10. Training or Awareness Program

• All log reviewers are mandated to attend annual incident management training. The training
completion rates must be closely monitored.

ROLES AND RESPONSIBILITIES

1. The Company LLC board, audit and risk committee, and IT committee are ultimately accountable
for the management of logging and monitoring risk associated with computer systems and are
supported by the senior leadership team (SLT) and the chief operating officer (COO), who oversee
the logging and monitoring strategy, funding, and resourcing.

2. The chief information officer (CIO) has the authority to:

a. Implement logging and monitoring policies, standards, and guidelines with help from the CISO
team.
b. Assign management responsibilities for logging and monitoring processes.
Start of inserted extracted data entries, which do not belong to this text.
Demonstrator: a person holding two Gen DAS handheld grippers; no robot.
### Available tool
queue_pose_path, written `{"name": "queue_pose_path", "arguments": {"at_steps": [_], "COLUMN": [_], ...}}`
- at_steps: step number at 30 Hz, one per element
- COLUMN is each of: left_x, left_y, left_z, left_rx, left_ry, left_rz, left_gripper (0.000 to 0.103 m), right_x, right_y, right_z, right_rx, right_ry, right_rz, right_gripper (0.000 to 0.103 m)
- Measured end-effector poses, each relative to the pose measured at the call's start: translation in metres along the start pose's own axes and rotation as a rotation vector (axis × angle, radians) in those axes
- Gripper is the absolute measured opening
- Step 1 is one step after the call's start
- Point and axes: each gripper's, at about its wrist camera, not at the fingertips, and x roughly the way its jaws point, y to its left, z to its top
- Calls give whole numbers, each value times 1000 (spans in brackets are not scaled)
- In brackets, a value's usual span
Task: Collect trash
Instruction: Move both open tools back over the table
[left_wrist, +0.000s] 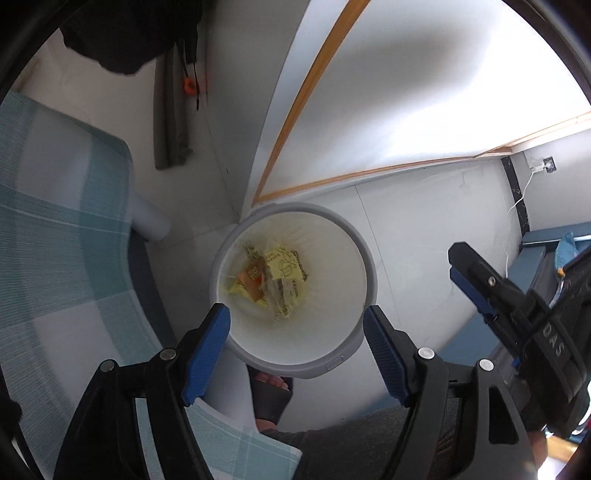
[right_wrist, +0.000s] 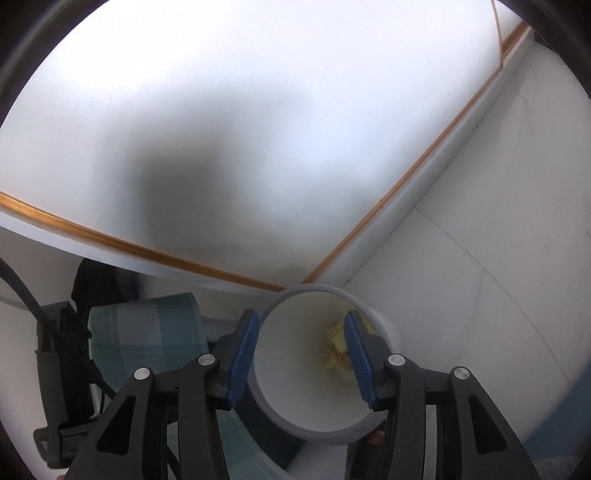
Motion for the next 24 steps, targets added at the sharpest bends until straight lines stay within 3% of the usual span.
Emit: {"name": "queue_pose_path", "arguments": {"at_steps": [4,11,16,24], "left_x": [-33,-118,-170,-233], "left_y": [5,12,23,39], "left_z": [-11,-33,-56,-91], "left_rx": [-4,9,-28,-33], "left_ry": [-101,-366,-520,-678], "left_rz": [1,115,145,162], "left_gripper": [72,72,83,88], "right_x": [-14,-52,-88,-150], "right_y": [5,35,66,127], "right_z": [-1,-14,-22,-40], "right_rx": [-23,-132,-233,-381], "right_ry": [-50,-112,-156,-260], "right_rz": [7,12,33,85], "right_gripper": [48,48,48,56]}}
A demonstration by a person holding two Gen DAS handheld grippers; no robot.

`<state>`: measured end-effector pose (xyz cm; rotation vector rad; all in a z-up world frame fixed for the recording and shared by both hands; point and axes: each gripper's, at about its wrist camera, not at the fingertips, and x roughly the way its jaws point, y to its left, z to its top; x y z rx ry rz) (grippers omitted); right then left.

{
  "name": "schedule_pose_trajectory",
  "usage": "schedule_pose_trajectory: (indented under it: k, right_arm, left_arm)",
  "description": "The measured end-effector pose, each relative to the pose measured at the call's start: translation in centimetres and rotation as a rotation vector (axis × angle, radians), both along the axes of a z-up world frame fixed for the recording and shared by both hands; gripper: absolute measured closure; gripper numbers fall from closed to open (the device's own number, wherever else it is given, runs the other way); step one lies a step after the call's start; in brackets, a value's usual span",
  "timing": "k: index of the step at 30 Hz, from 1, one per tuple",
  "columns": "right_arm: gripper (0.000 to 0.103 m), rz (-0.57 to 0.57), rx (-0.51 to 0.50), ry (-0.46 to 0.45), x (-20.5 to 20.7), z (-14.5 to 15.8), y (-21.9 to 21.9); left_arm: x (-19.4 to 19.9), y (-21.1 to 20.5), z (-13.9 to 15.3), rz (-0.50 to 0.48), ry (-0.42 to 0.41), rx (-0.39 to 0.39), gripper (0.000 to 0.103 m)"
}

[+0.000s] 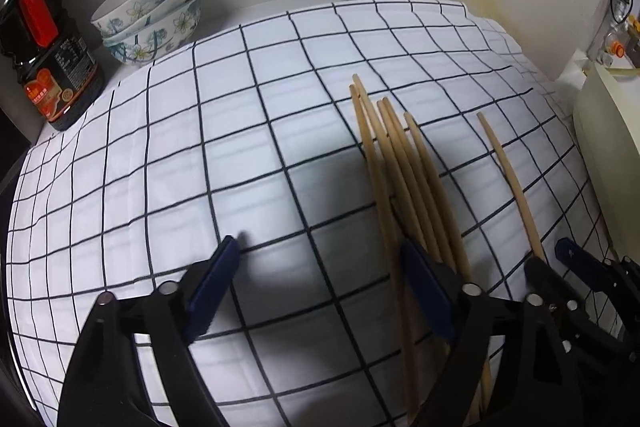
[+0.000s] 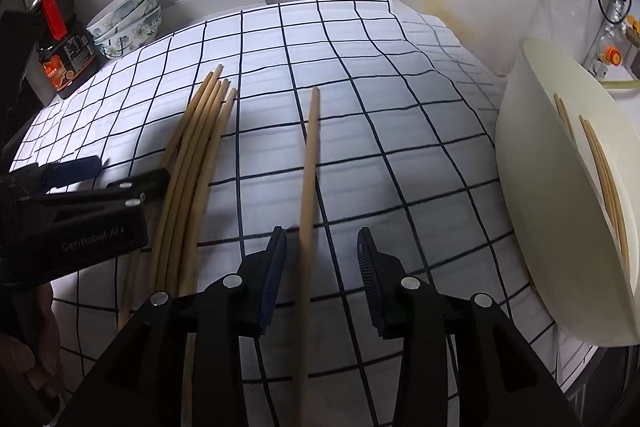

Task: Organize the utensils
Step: 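Grasp a chopstick from the bundle with the right tool while the left tool grasps another, then carry both held chopsticks over the white basin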

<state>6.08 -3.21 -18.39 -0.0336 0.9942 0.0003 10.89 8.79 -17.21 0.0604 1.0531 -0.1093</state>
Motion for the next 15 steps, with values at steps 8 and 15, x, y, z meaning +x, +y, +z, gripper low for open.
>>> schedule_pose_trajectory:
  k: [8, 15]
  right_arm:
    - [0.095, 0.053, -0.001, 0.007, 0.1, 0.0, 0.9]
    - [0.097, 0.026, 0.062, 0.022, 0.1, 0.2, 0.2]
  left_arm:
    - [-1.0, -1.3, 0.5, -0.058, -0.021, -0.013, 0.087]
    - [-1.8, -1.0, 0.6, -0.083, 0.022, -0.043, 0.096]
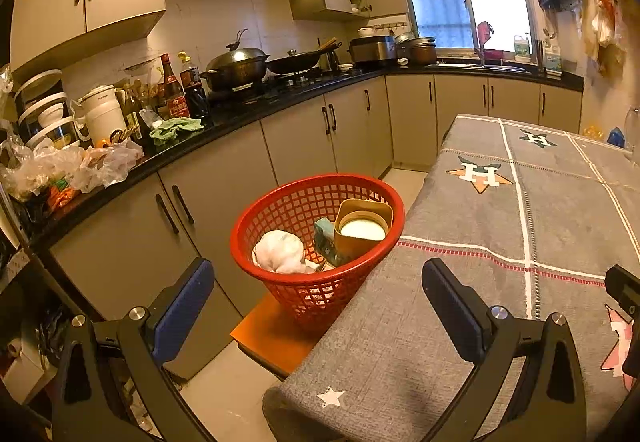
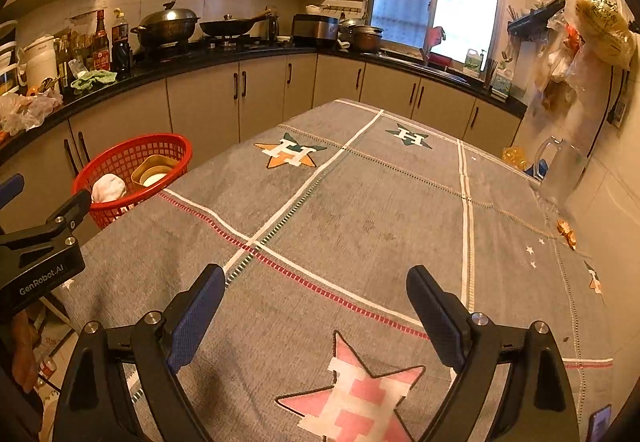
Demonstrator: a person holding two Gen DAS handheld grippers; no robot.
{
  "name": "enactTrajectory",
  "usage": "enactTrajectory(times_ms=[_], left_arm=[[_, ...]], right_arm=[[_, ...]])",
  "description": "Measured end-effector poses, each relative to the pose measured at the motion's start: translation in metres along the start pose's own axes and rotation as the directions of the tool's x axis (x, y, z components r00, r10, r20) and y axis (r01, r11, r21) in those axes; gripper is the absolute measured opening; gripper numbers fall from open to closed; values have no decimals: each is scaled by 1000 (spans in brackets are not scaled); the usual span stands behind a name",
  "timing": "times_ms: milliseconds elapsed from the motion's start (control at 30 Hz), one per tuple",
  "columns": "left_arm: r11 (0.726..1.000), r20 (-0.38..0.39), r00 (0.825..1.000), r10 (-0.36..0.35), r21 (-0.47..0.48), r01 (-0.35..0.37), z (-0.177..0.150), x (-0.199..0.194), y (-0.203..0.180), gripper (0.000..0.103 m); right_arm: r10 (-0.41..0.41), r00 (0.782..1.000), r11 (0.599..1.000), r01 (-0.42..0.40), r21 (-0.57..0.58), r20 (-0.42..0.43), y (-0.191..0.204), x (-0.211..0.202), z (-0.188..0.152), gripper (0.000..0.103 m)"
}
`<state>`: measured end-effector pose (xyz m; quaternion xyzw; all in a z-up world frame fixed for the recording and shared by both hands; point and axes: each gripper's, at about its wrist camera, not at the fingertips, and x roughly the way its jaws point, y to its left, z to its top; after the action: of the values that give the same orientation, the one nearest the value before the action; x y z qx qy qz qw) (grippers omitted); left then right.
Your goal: Collect trash
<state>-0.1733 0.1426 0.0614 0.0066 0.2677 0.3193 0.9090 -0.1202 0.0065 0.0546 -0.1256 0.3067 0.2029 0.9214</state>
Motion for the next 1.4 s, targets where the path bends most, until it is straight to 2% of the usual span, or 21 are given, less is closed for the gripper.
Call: enactTrajectory(times_ms=[1400], left_arm=[[1000, -20, 1000, -14, 14, 15, -7, 10, -2, 103]], right_arm=[[4, 999, 1000, -3, 24, -37, -4, 12, -5, 95]])
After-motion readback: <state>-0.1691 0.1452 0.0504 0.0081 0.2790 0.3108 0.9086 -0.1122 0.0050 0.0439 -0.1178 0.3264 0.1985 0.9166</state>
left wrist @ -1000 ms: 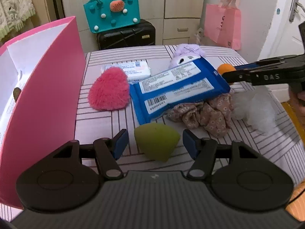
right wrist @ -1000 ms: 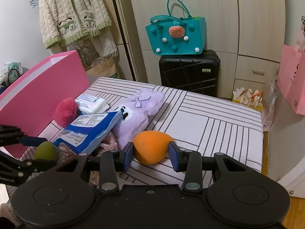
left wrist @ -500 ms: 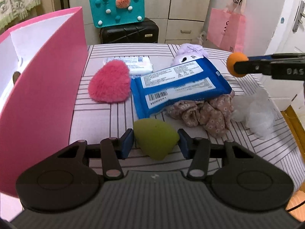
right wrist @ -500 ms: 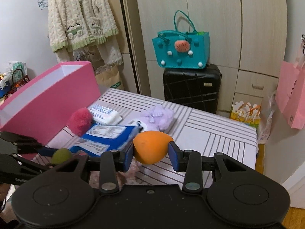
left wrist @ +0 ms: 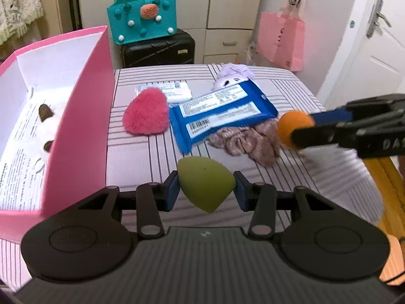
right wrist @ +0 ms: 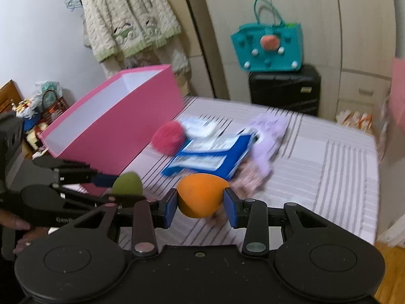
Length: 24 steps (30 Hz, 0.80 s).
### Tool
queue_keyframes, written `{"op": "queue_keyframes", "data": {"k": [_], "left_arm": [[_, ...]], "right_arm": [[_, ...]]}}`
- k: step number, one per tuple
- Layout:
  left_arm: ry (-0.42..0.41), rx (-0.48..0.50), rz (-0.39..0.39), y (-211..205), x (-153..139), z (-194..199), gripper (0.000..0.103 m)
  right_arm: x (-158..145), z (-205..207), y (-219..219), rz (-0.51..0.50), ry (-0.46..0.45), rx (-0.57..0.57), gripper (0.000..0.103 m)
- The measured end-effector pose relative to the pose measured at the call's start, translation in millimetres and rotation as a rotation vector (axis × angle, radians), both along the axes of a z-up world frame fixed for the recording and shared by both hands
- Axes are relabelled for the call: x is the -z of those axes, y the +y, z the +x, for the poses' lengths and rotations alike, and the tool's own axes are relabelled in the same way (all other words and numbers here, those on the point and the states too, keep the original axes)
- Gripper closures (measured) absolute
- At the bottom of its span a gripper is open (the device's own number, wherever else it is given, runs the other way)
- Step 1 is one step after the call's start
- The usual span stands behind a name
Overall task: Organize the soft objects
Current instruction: 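Carry both sponges over the pink box with the left and right tools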
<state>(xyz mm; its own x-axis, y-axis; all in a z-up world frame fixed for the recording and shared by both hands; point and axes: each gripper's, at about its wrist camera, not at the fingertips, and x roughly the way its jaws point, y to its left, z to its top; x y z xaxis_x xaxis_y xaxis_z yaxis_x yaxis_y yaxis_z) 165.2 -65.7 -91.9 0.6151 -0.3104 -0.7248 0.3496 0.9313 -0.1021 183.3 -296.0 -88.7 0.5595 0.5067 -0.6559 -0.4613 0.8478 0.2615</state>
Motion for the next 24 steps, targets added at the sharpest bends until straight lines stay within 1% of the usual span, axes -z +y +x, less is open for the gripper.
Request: {"op": "queue_keyframes", "data": {"k": [4, 8, 10, 12, 14, 16, 19, 24], "left_arm": [[0.044, 0.044, -0.011, 10, -8, -11, 0.059], [0.089, 0.063, 0.006, 17, -14, -23, 0.059], [0.08, 0.048, 0.027, 21, -19, -32, 0.059], [0.08, 0.049, 0.026, 26, -24, -41, 0.059], [0.094, 0.054, 0.006, 33, -31, -49, 0.059], [0.095, 0.058, 0.001, 39, -39, -57, 0.059], [0.086, 0.065, 0.026, 48, -50, -67, 0.059], [0.094, 0.077, 0.056, 61, -66, -75, 0.059]], "right_arm": [[5, -11, 10, 0.009, 0.059, -0.028, 0.058], [6, -24, 19, 0.017, 0.1, -0.059, 0.058], [5, -28, 23, 0.036, 0.132, -0.07, 0.058], [2, -37, 27, 0.054, 0.148, -0.086, 0.058], [-3, -45, 34, 0.053, 0.153, -0.102, 0.058], [-9, -53, 42, 0.028, 0.139, -0.122, 0.058], [-20, -60, 51, -0.004, 0.124, -0.159, 0.058], [-38, -66, 64, -0.004, 0.115, -0.213, 0.058]]}}
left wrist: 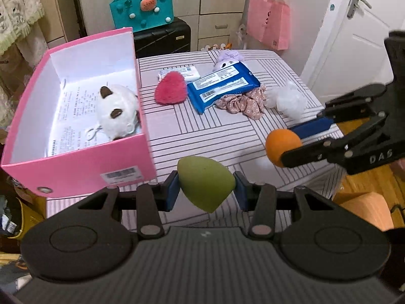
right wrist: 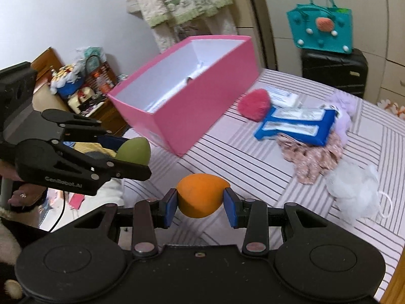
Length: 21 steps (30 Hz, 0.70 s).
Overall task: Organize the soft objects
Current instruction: 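Carry both sponges over the pink box with the left and right tools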
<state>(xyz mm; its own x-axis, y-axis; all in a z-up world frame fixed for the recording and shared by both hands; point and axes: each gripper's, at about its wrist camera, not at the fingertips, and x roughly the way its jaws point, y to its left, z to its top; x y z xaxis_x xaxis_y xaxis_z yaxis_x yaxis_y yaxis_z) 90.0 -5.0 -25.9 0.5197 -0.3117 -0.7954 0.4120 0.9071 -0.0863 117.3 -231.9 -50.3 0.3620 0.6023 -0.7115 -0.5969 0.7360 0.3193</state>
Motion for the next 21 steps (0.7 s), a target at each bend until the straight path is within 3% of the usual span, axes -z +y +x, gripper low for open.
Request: {"op": "queue_keyframes", "data": {"k": [11, 21], "left_arm": [[0.059, 0.039, -0.008, 31, -19, -14, 0.059], [-0.04, 0.043, 0.004, 55, -55, -13, 0.058]], "right_arm": [[-31, -12, 32, -0.011, -0.018, -0.103, 0.058], [-68, 2, 56, 0.015, -0.128, -0.117, 0.058]]}}
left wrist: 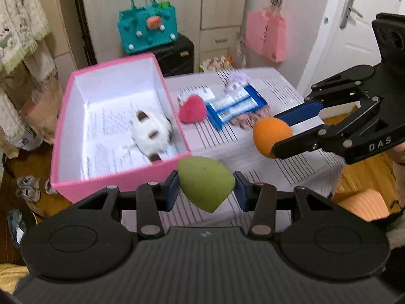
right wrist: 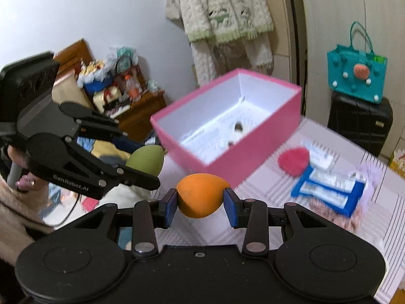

3. The chief information security officer (CISO) is accountable for:

a. Management of overall Company LLC system logging and monitoring risk
b. Providing system logging and monitoring advice and user awareness
c. Designing and implementing the Company LLC system logging and monitoring strategy
d. Managing system logging and monitoring incidents

4. Company LLC senior management is accountable for the management of system logging and
monitoring within their area of responsibility.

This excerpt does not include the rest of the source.